During exercise, the area of the heart and stomach will receive moments of intense strain. If you do not get a proper period of rest after exercising and instead immediately consume cold products such as ice cream or soft drinks, a larger amount of blood will rush to your stomach area to provide heat, something that will invariably produce an upset stomach. Or if you consume hot drinks such as coffee or alcoholic drinks such as wine, your brain and heart will become fatigued from being overstimulated, and this will produce acute affects [such as headaches or heart palpitations]. Although these choices may make you feel temporarily invigorated, behaving in this way in the long-term will likely do harm to your heart and nervous system.
Over the course of exercising, muscles will expand and skin will sweat. I have often seen young people at such a time stand in the wind in order to cool off. There is nothing surprising about seeking temporary relief in this way, but during that moment of rapidly diminishing heat, wind and cold can invade to be hidden within and then spread effects through the whole body, thereby making the body easily susceptible to illness from external influences. However, those in our nation who promote physical education, especially martial arts, never pay attention to this point, and illness commonly manifests as a result.
Notice that when foreign athletes finish a period of exertion, they promptly cover themselves with a thick towel, demonstrating that they are aware of guarding against wind and cold getting into the body. I particularly recall that when the Danish soccer team came to Hong Kong for a competition, it was made a requirement that during each match there always had to be people carrying towels for all of the players so that they would get draped over with towels whenever they came off the field. (This was probably also done deliberately in order to draw attention to the sheer size of the Europeans compared to us shorter and smaller Chinese people.)

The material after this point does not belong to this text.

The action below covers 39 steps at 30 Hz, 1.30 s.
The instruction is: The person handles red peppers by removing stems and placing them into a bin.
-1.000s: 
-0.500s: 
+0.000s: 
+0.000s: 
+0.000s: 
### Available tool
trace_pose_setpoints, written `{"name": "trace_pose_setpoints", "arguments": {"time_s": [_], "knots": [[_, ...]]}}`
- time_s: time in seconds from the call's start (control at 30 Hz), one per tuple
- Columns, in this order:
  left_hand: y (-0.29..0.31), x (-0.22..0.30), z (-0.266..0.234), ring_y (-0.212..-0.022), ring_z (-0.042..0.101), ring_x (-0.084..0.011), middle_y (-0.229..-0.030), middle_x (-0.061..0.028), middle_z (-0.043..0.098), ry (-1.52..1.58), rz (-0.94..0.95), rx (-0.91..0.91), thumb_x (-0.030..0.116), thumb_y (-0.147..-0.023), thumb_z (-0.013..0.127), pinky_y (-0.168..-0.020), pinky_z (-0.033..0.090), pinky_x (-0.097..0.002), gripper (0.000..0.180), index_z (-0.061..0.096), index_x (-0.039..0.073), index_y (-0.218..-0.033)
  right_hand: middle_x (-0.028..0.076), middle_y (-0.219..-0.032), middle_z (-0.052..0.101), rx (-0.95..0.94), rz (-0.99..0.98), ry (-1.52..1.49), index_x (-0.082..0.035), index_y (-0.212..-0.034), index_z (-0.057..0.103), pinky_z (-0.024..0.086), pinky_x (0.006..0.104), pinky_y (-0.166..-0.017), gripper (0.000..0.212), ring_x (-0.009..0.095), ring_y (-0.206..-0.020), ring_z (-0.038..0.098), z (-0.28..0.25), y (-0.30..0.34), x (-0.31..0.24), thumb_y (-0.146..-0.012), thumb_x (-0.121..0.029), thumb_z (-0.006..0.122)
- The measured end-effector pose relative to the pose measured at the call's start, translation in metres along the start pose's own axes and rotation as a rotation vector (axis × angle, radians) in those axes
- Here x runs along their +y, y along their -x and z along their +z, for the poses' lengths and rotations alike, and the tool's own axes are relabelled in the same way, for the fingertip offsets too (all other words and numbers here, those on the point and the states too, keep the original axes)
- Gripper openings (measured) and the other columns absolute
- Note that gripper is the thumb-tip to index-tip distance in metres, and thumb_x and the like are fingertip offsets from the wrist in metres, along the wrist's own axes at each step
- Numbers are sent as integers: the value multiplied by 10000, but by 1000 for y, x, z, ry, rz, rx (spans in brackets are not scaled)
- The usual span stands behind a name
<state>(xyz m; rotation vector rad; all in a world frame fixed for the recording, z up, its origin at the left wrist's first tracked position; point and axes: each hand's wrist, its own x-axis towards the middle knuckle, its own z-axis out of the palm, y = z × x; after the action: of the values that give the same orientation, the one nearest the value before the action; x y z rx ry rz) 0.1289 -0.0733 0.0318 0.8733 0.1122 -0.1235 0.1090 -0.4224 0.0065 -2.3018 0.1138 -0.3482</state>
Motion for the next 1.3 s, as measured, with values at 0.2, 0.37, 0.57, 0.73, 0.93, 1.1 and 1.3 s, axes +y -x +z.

This towel-covering obsession shows that foreigners certainly have a great deal of common sense when it comes to exercise. No, I am not trying to curry favor with them by saying so. I am in no way trying to praise the moon in foreign countries as being brighter than the sun in China, so I will simply quote an idiom [from the Book of Poems, poem 184]: “The stones of other mountains are just as good at carving jade.” We will progress better as a species when we make use of the strengths of other cultures to offset our own drawbacks. If we have tunnel vision and become deluded that our culture is superior, I fear that physical education in our nation will have no future.